AMSTERDAM – Treatment with the somatostatin analogue lanreotide halves the risk for progression and death in patients with nonfunctioning neuroendocrine gastroenteropancreatic tumors, according to results from a phase III study.
Patients randomized to treatment with lanreotide (Somatuline Autogel) achieved a progression-free survival (PFS) of 66%, compared with 22% for placebo, within 96 weeks of the first injection (hazard ratio, 0.47; P = .0002), Dr. Kjell Öberg reported at the European Cancer Congress 2013. This outcome represents a 53% reduction in the risk for progression and death, he said.
"The previous restrictions on the use of somatostatin analogues in nonfunctioning tumors are no longer justified," said Dr. Öberg, professor of endocrine oncology at University Hospital Uppsala in Sweden.
Gastroenteropancreatic neuroendocrine tumors (GEP-NETs) are those that are not associated with any hormone-related symptoms. It was previously thought that somatostatin analogues were only of benefit to patients with NETs that did produce hormones and had no antiproliferative effects per se. However, this study "has clearly sorted that out," said Dr. Öberg, the invited discussant for the trial, at the multidisciplinary European cancer congresses. "I think that guidelines will be changed within the next year in many countries."
The new findings from CLARINET (Placebo-Controlled Study of Lanreotide Antiproliferative Response in Patients with GEP-NET) build on those of a smaller (n = 85) prospective trial, PROMID. The results of the PROMID study showed that another somatostatin analogue, octreotide (Sandostatin LAR), increased PFS in patients with metastatic midgut NETs – 66.7% vs. 37.2% for placebo – with a median PFS of 14.3 months vs. 6 months (HR, 0.34; P = .00007) (J. Clin. Oncol. 2009;27:4656-63). The most favorable effects seen in that trial were in patients with a low hepatic tumor load and where the primary tumor had been resected.
CLARINET was a much larger, multicenter, randomized, double blind, placebo-controlled trial involving 204 patients with nonfunctioning GEP-NETs. A total of 101 patients were randomized to lanreotide at an intramuscular dose of 120 mg every 28 days, and 102 patients were randomized to a matching placebo.
The mean age of recruited patients was 63 years in the lanreotide arm and 62 years in the placebo arm. Just over half the participants in each group were male. The majority of patients in the lanreotide and placebo groups had tumors involving the pancreas (42% and 48%, respectively) and midgut (33% and 39%), with the hindgut involved in 11% and 3% of cases in each group. Almost all (96%) of those recruited had stable disease (Ki67 less than 10%), and 81% were treatment naive. One-third had a hepatic tumor load of more than 25%.

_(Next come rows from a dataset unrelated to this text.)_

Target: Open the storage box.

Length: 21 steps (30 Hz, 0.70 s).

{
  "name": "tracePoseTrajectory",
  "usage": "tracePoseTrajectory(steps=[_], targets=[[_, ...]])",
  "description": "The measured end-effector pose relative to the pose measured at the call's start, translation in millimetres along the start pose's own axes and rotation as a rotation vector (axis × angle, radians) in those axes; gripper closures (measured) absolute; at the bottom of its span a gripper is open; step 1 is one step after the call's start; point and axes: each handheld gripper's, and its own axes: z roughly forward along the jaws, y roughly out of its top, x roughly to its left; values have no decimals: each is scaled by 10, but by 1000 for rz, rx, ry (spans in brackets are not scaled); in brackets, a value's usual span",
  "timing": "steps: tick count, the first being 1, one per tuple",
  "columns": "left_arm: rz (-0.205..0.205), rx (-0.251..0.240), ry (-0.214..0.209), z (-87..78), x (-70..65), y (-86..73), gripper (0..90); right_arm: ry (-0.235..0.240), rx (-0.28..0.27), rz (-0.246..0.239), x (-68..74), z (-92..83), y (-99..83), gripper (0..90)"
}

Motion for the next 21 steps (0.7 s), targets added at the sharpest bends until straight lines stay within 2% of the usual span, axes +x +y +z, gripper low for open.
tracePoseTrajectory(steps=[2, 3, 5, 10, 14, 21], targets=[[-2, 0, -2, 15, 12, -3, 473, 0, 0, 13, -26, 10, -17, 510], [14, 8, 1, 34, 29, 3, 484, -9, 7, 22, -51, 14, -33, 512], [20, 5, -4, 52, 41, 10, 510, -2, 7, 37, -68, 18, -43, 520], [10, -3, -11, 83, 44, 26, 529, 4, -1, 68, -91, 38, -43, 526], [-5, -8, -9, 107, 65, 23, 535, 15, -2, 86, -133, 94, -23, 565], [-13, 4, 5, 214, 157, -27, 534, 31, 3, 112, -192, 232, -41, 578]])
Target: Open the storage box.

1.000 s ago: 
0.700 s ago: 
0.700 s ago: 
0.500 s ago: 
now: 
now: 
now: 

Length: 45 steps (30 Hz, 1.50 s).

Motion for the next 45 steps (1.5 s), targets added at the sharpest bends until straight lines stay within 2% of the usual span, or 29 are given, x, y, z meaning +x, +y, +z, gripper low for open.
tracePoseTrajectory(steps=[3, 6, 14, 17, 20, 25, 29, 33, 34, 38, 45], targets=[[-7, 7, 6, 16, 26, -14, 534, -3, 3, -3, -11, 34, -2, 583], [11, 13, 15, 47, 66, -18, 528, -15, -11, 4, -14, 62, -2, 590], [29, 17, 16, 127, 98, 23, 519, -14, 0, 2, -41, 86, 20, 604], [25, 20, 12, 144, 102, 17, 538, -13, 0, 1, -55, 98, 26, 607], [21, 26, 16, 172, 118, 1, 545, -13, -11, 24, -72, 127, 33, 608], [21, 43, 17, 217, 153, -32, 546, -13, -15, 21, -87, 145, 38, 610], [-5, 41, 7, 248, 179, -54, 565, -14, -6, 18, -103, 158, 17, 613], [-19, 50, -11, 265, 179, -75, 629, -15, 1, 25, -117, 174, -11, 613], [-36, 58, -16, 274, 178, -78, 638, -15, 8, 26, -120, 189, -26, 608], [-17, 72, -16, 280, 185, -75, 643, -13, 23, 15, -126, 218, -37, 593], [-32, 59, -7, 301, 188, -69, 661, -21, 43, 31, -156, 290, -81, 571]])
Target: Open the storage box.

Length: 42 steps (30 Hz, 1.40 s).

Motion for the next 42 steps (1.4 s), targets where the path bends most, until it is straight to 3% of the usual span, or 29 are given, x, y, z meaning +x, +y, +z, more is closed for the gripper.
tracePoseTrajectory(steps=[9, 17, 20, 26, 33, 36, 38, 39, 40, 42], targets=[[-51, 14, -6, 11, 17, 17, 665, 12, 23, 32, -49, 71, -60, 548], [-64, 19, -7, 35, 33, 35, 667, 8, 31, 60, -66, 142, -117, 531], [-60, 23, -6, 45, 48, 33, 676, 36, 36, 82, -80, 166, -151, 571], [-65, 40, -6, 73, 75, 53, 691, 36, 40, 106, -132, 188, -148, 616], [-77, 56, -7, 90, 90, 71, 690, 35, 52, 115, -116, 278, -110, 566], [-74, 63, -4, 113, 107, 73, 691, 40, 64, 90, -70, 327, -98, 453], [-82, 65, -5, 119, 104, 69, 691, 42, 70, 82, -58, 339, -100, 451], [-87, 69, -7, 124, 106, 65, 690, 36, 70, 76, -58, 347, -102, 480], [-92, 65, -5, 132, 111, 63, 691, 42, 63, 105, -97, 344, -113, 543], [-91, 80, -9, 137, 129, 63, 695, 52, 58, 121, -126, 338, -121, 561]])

"Median PFS was not reached with lanreotide; it was 18 months with placebo [P = .0002]," study investigator Dr. Philippe Ruszniewski of the Hôpital Beaujon in Clichy, France, reported.
The effect of active treatment as compared to placebo appeared very pronounced in patients with NETs involving the midgut (HR, 0.35; P = .009), although a significant benefit was seen in patients with pancreatic tumors (HR, 0.58; P = .064). There was also a significant benefit seen regardless of tumor grade (HR, 0.43; P = .0016 for G1; and HR, 0.45; P = .0235 for G2) and hepatic tumor load.
"Patients with a limited hepatic tumor load, below 25%, experienced a significant improvement in PFS [HR, 0.34; P = .0002]," Dr. Ruszniewski noted. Those with higher hepatic tumor loads, above 25%, also showed a significant PFS benefit (HR, 0.45; P = .017). Median PFS was not reached in either subgroup treated with lanreotide, while it was 9 months in the limited tumor load and 24 months in the higher tumor load groups that received placebo.
There was no difference in overall survival, however, with 19 deaths reported in the lanreotide arm and 17 deaths in the placebo arm (P = .879).
"Safety and tolerability were expected," Dr. Ruszniewski observed. There were 89 and 93 treatment-emergent adverse effects in the lanreotide and placebo groups, respectively. Of these, 50% and 28% were related to the interventions. Three percent of each group withdrew due to treatment-emergent adverse events.
The most common (10% of patients) side effects seen in the lanreotide and placebo arms were diarrhea (26% vs. 9%, respectively), abdominal pain (14% vs. 2%), and cholelithiasis (10% vs. 3%).
The proportion of patients achieving a 50% or greater reduction in chromogranin A levels from baseline – an indicator of an antiproliferative effect – was significantly higher in the lanreotide arm than in the placebo arm (odds ratio, 15.2; P less than .0001).